A l’évidence, la majorité présidentielle, conduite pat Dr Bocary Tréta, est acquise à un dialogue circonscrit aux réformes administratives et institutionnelles mises en chantier par le gouvernement Soumeylou Boubèye Maïga. A l’effet « d’approfondir la décentralisation » de rendre » plus performante la démocratie malienne » et de mettre le pays en phase avec ses engagements nationaux (accord pour la paix d’Alger) et sous-régionaux (création d’une Cour des Comptes préconisée par l’UEMOA).
Dans ce cas, le Cadre de Concertation National créé sous l’égide du ministre de l’Administration territoriale Mohamed Ag Erlaf devrait suffire et la durée des échanges ne devrait pas excéder trois ou quatre semaines.

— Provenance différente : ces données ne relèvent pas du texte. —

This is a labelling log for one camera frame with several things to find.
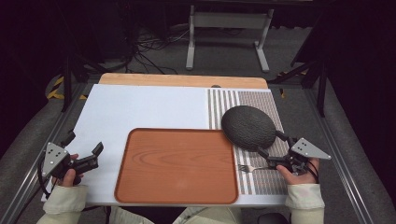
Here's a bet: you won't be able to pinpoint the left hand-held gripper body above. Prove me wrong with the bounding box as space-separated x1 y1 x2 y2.
41 142 100 180

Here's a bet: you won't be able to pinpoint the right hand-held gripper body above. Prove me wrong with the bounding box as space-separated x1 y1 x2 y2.
266 137 332 175

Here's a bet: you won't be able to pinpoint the dark textured oval plate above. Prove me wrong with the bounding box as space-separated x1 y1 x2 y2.
220 105 277 153

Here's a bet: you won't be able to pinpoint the person's left hand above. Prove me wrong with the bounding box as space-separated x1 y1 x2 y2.
53 153 84 189

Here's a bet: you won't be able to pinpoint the person's right hand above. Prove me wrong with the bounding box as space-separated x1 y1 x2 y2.
276 158 320 186

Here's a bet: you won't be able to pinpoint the silver fork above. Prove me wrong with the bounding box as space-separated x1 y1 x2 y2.
237 163 271 174

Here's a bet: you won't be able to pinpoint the grey striped placemat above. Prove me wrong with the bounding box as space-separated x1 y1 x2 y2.
206 88 290 197

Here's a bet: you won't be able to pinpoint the yellow black floor tape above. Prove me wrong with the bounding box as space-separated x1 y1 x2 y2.
46 76 89 101

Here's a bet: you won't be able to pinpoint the black tripod stand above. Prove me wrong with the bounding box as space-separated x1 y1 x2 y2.
59 50 108 114
269 57 332 119

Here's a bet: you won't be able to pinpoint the dark round seat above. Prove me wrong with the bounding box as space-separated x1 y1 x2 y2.
256 212 293 224

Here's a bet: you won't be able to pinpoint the brown wooden tray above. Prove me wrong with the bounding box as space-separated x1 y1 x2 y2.
113 127 240 205

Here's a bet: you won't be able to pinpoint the person's legs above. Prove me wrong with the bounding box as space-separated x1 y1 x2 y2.
108 204 245 224

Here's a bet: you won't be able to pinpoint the light wooden board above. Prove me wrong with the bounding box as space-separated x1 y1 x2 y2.
98 72 269 90

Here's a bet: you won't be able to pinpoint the grey metal stand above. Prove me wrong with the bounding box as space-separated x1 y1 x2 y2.
185 4 276 74

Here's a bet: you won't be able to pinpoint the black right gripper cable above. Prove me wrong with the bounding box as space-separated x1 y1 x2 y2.
305 160 320 184

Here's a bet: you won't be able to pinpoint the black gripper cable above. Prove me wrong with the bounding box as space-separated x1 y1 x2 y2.
36 154 53 201
305 160 320 184

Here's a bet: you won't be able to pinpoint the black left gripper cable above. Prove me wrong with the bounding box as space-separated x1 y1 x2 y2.
36 154 53 201

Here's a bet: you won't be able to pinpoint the black floor cables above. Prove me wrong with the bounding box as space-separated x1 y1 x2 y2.
125 26 191 77

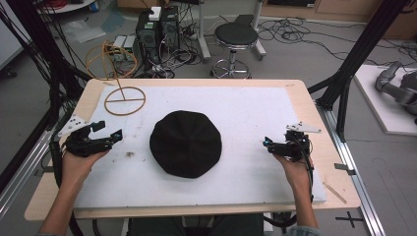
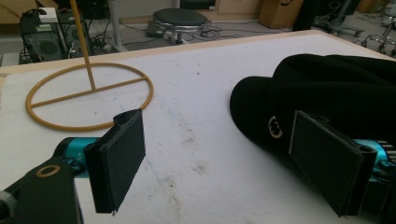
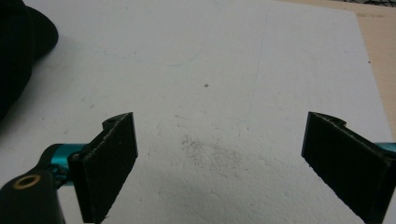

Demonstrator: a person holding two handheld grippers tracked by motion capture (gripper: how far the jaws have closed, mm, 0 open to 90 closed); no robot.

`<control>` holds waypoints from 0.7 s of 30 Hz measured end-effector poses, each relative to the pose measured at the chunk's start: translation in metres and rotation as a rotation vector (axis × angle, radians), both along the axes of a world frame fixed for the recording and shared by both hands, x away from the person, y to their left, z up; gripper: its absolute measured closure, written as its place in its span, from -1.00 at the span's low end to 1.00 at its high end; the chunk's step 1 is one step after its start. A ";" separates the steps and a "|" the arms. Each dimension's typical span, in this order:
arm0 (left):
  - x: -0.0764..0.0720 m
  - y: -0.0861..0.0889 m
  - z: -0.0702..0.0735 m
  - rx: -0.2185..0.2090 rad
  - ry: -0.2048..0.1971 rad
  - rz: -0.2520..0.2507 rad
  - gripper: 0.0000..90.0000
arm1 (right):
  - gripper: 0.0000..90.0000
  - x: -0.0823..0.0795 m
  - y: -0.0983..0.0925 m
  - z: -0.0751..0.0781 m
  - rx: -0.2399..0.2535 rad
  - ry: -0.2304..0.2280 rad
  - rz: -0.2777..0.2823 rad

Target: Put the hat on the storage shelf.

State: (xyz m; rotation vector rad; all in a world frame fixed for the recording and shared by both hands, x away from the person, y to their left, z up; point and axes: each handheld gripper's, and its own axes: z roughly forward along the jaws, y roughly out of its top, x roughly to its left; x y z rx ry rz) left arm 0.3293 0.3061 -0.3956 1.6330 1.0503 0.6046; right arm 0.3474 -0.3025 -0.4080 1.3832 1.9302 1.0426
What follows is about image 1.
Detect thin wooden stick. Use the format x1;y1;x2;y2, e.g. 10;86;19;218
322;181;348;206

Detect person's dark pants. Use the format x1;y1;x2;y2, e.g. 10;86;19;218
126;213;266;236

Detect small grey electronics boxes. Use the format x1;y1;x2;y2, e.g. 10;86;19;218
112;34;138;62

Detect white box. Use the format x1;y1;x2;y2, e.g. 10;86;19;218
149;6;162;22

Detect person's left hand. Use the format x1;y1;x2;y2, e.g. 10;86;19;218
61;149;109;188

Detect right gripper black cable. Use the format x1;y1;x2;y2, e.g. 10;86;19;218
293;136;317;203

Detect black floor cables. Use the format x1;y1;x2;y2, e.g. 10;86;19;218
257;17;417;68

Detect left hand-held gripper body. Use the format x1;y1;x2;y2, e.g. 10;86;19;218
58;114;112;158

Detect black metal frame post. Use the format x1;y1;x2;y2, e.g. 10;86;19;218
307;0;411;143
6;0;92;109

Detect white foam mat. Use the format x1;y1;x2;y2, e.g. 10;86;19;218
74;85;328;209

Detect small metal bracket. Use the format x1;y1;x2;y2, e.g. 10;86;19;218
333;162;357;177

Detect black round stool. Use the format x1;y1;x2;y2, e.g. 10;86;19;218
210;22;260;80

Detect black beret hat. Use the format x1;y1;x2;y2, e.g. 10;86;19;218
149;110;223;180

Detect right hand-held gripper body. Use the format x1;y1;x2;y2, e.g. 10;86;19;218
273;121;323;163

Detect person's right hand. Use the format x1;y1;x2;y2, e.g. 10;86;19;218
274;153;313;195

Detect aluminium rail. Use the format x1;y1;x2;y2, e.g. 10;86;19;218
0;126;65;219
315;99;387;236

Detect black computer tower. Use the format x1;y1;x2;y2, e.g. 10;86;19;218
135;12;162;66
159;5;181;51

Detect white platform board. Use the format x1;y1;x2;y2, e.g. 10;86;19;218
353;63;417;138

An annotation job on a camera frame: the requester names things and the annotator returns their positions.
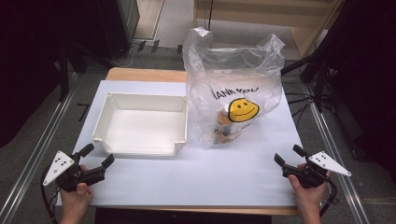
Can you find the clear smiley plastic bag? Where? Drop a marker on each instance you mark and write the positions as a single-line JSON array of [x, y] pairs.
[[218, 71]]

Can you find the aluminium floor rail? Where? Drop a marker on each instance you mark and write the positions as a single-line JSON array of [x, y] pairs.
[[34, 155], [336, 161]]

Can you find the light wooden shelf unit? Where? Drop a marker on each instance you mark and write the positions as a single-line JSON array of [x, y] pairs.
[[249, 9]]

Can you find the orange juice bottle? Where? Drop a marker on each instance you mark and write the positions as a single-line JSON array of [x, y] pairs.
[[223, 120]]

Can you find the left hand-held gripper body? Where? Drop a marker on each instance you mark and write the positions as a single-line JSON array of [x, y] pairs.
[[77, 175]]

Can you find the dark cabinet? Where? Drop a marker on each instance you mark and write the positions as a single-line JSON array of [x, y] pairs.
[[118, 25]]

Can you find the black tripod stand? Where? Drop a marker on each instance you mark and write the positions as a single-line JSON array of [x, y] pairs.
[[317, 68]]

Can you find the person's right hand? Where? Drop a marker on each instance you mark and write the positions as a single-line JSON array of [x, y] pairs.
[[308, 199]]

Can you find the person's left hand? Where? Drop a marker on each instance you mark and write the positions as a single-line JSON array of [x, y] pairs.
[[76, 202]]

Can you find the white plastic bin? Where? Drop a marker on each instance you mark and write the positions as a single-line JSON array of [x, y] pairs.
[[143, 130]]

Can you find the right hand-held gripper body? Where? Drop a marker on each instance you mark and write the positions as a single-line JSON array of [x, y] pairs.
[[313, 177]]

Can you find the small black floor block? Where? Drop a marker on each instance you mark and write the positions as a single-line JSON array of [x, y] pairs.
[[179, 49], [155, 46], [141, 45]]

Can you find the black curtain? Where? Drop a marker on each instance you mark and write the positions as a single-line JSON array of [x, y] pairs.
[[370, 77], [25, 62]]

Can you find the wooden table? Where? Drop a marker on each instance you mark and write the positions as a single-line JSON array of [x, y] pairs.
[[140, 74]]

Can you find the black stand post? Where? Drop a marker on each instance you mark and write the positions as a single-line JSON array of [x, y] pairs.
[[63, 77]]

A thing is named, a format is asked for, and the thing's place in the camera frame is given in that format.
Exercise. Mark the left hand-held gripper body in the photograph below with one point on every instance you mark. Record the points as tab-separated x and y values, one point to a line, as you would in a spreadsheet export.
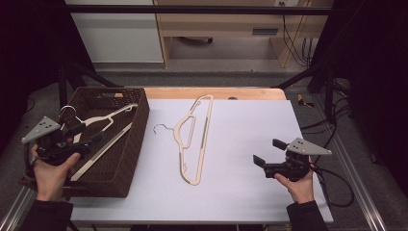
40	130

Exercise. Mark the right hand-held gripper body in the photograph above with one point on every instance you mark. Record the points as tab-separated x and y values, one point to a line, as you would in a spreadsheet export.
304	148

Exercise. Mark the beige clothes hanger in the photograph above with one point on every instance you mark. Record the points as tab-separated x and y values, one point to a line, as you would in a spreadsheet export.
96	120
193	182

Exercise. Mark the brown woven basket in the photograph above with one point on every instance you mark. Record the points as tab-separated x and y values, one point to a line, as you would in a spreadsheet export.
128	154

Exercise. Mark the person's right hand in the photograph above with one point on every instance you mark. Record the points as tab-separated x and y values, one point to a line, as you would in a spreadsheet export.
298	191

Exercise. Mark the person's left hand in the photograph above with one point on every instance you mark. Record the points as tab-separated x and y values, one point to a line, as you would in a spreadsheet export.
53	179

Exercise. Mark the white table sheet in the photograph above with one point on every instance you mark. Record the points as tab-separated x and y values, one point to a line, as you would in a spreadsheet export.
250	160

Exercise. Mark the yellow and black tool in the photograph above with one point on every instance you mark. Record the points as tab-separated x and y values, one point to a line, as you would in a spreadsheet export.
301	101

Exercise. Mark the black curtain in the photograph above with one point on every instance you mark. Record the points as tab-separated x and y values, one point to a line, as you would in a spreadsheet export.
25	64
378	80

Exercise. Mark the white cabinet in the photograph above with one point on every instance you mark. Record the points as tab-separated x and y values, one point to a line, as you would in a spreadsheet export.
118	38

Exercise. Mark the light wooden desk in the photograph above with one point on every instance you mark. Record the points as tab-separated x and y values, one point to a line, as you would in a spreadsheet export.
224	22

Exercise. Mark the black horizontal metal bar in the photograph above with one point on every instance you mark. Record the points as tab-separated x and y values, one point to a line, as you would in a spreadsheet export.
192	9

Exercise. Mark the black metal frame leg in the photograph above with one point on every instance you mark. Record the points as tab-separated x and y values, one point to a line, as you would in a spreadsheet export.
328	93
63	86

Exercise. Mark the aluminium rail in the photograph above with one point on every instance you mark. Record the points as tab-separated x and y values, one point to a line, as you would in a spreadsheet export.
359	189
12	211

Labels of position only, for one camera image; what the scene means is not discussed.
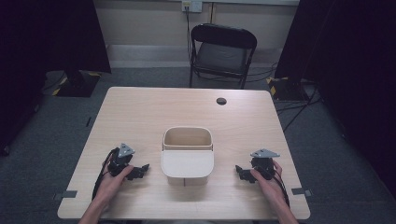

On connait le sort que lui ont fait les deux pôles de l’opposition, le FSD et la Cofop. Après avoir participé à sa séance inaugurale, elles se sont rétractées et ont mis en avant « un dialogue politique national » ou » un dialogue refondateur« . Deux vocables visant un même objectif : en plus d’un réaménagement de la Constitution notamment pour réduire substantiellement les pouvoirs du président de la République, la prise en compte de tous les dossiers qui hantent le pays : le péril terroriste, le processus de paix fragilisé, les conflits communautaires, le banditisme ambiant, la crise financière, le chômage des jeunes, la migration sauvage, les revendications salariales, l’embourbement de l’école. Et tutti quanti.
Si cette formule est retenue et ce serait un miracle si elle ne l’était pas, nous irions vers une conférence nationale dans le style de celle de 1991 qui déboucherait sur une 4ème République. Le régime IBK s’est fait tellement d’ennemis dans tous les compartiments de la vie nationale (et, hélas, les frasques de ses têtes d’affiche en rallongent la liste chaque jour que Dieu crée) qu’on voit mal comment il pourrait échapper à cette révolution silencieuse en gestation.
Dans la meilleure des hypothèses il devra s’accommoder d’une Conférence d’entente nationale, à l’instar de celle de 2017, dont les recommandations seront toutefois contraignantes.
Dans les deux cas les débats prendront plus de temps et, pour éviter au Mali de basculer dans » un vide constitutionnel » à partir de la date butoir du 30 juin à venir, la révision de la Constitution sera imparable avant cette échéance. Et les rédacteurs du futur projet de la Loi fondamentale seront bien avisés d’y inscrire une période de transition de six mois, une année, peut-être plus, pour la mise en place du nouveau dispositif institutionnel notamment l’Assemblée nationale.
En attendant, Soumeylou Boubèye Maïga reste plus que jamais solide à la primature. Pendant qu’IBK explore les voies de » la décrispation politique » en prenant soin de ne pas en être la principale victime, le Premier ministre a renoué avec son sport favori : voyager dans les contrées périlleuses du Centre et du Nord, ouvrant ici des chantiers de développement, rassurant là des populations se sentant à l’abandon. Tout en continuant à assumer son rôle de bouclier pour le président, qui le rend si haïssable aux yeux de certains.